__Exercise__
Everything from the first line below through the line with "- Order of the" is to be transcribed exactly, and nothing past it.

__Given records__
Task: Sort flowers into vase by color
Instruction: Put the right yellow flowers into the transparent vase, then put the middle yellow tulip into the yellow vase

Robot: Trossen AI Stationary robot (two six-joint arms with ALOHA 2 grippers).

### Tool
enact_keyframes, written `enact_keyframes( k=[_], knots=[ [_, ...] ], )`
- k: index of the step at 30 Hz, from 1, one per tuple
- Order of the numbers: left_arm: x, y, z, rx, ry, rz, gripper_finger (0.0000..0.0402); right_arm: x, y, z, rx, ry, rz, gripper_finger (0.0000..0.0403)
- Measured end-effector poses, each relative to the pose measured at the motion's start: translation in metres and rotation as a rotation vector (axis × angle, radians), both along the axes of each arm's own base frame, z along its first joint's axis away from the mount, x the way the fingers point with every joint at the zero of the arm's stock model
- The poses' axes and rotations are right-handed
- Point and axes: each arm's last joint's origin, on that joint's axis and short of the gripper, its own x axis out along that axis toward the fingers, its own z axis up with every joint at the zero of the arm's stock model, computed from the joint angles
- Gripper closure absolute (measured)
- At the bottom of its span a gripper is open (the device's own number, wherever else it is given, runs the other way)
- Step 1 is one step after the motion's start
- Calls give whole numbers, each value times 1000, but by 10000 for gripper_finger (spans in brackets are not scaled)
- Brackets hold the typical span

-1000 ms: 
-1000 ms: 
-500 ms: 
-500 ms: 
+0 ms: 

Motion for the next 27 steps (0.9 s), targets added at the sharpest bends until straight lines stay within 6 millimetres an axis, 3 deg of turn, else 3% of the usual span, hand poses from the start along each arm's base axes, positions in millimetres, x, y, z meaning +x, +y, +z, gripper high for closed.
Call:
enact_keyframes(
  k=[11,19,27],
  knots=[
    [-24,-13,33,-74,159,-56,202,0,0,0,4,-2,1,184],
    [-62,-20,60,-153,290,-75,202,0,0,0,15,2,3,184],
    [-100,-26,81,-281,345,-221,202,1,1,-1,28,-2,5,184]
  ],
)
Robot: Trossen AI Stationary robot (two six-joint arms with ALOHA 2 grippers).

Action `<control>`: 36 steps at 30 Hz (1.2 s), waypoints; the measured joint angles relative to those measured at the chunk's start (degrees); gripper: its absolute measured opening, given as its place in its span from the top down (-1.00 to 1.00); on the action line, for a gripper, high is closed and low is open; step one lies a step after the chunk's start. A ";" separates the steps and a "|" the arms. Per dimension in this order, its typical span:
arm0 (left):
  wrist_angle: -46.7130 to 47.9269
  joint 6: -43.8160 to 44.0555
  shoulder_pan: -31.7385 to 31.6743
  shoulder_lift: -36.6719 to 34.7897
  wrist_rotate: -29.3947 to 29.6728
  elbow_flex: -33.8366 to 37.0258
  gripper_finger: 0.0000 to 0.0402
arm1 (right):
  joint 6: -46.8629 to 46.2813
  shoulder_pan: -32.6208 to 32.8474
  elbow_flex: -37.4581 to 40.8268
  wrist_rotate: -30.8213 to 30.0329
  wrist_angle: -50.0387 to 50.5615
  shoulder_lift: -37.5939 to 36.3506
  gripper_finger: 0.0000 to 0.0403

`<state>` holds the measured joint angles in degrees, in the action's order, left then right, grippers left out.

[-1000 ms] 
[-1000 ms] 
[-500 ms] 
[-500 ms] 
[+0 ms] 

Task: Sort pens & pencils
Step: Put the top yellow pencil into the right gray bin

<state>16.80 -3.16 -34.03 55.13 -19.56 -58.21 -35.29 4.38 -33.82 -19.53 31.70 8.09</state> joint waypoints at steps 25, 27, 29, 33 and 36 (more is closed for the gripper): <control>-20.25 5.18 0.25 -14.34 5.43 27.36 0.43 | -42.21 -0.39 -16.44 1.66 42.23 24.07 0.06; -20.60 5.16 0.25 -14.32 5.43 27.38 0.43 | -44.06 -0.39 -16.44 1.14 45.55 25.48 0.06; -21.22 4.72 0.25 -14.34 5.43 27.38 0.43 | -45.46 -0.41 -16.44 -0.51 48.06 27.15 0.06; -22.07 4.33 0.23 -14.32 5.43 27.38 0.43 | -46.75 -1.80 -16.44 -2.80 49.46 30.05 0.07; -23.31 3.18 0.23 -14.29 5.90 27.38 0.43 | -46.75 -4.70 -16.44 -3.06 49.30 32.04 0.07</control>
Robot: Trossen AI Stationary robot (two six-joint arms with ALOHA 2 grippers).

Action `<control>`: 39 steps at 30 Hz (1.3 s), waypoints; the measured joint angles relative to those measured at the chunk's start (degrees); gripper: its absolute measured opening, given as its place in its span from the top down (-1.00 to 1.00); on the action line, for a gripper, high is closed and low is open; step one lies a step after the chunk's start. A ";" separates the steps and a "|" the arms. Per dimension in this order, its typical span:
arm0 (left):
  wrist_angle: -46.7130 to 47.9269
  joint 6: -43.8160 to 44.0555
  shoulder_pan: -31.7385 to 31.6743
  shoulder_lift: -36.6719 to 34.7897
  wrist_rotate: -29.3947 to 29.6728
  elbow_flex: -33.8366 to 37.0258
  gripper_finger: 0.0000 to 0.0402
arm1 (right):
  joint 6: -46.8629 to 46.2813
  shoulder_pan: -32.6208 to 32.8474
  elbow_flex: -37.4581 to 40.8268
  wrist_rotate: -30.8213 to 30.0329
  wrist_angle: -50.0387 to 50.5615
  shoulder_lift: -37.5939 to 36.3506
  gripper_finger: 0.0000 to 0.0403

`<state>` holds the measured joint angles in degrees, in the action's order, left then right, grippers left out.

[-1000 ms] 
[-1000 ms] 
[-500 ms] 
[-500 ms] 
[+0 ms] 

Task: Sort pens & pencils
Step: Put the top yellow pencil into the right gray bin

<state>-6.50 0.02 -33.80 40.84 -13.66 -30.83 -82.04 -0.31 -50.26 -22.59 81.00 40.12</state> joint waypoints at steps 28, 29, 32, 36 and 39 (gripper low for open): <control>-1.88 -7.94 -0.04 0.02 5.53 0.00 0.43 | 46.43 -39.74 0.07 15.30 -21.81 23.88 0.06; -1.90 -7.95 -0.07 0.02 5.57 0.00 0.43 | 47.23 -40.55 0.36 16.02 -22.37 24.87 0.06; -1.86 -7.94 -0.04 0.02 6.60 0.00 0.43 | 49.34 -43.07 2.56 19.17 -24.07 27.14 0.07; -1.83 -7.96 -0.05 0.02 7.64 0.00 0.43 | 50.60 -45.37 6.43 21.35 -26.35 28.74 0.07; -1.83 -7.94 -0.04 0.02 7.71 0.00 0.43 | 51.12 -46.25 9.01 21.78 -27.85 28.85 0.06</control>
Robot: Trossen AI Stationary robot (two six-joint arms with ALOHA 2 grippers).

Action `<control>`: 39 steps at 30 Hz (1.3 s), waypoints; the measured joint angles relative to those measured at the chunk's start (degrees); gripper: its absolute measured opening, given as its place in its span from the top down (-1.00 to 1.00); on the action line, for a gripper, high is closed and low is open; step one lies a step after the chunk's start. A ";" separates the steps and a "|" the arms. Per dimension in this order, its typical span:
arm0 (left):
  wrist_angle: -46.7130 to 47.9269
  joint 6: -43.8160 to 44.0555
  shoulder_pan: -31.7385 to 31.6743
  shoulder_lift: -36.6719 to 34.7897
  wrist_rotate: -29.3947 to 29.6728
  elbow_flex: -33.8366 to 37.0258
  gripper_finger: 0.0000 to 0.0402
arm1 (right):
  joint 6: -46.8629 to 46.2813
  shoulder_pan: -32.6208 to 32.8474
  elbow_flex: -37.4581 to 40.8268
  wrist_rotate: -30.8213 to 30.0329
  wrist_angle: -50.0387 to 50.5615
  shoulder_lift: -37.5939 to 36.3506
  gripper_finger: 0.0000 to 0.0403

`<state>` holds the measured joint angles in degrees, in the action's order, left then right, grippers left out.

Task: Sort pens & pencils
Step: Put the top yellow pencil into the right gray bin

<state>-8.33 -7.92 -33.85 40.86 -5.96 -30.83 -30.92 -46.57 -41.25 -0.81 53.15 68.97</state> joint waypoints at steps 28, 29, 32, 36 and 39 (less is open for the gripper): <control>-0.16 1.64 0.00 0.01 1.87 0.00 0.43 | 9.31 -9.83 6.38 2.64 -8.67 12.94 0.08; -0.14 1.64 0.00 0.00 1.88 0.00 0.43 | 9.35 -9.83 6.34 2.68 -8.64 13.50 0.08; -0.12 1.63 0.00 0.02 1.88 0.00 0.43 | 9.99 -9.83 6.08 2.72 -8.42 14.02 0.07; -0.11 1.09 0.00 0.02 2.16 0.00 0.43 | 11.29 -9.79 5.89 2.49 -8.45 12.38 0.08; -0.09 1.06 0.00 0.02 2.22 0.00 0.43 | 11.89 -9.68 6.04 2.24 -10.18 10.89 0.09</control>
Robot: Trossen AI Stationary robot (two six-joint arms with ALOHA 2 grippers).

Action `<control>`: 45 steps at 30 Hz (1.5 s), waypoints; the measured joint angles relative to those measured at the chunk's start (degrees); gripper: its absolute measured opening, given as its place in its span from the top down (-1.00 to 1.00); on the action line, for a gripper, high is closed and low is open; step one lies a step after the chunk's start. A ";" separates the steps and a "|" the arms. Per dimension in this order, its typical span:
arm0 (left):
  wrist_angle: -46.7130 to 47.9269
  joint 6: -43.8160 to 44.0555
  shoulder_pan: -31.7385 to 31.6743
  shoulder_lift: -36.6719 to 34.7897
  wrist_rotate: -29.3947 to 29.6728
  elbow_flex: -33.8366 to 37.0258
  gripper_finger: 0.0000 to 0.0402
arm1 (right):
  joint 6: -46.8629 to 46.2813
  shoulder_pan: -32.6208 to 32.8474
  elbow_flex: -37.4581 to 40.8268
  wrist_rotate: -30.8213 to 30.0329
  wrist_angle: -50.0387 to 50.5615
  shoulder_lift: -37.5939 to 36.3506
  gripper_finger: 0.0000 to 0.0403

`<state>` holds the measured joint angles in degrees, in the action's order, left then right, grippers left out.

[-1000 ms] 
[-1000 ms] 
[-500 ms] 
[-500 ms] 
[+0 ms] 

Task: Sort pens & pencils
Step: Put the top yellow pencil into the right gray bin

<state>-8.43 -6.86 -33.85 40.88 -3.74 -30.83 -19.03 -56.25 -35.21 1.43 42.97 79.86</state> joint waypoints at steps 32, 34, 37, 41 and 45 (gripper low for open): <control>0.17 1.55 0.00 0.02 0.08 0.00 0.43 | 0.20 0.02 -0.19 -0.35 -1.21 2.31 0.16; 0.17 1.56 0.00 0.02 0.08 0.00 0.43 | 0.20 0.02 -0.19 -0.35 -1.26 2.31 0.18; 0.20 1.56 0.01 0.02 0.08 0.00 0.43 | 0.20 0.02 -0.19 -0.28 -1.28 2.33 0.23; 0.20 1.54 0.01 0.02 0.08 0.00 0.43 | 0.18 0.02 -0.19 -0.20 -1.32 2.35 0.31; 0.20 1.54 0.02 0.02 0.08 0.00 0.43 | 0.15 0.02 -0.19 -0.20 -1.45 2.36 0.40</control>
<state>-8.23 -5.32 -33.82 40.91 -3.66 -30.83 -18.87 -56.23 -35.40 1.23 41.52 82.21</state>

__Output for this exercise__
Task: Sort flowers into vase by color
Instruction: Put the right yellow flowers into the transparent vase, then put the middle yellow tulip into the yellow vase

Robot: Trossen AI Stationary robot (two six-joint arms with ALOHA 2 grippers).

### Tool
enact_keyframes, written `enact_keyframes( k=[_], knots=[ [_, ...] ], )`
- k: index of the step at 30 Hz, from 1, one per tuple
- Order of the numbers: left_arm: x, y, z, rx, ry, rz, gripper_finger (0.0000..0.0402); right_arm: x, y, z, rx, ry, rz, gripper_finger (0.0000..0.0403)

This concludes the output.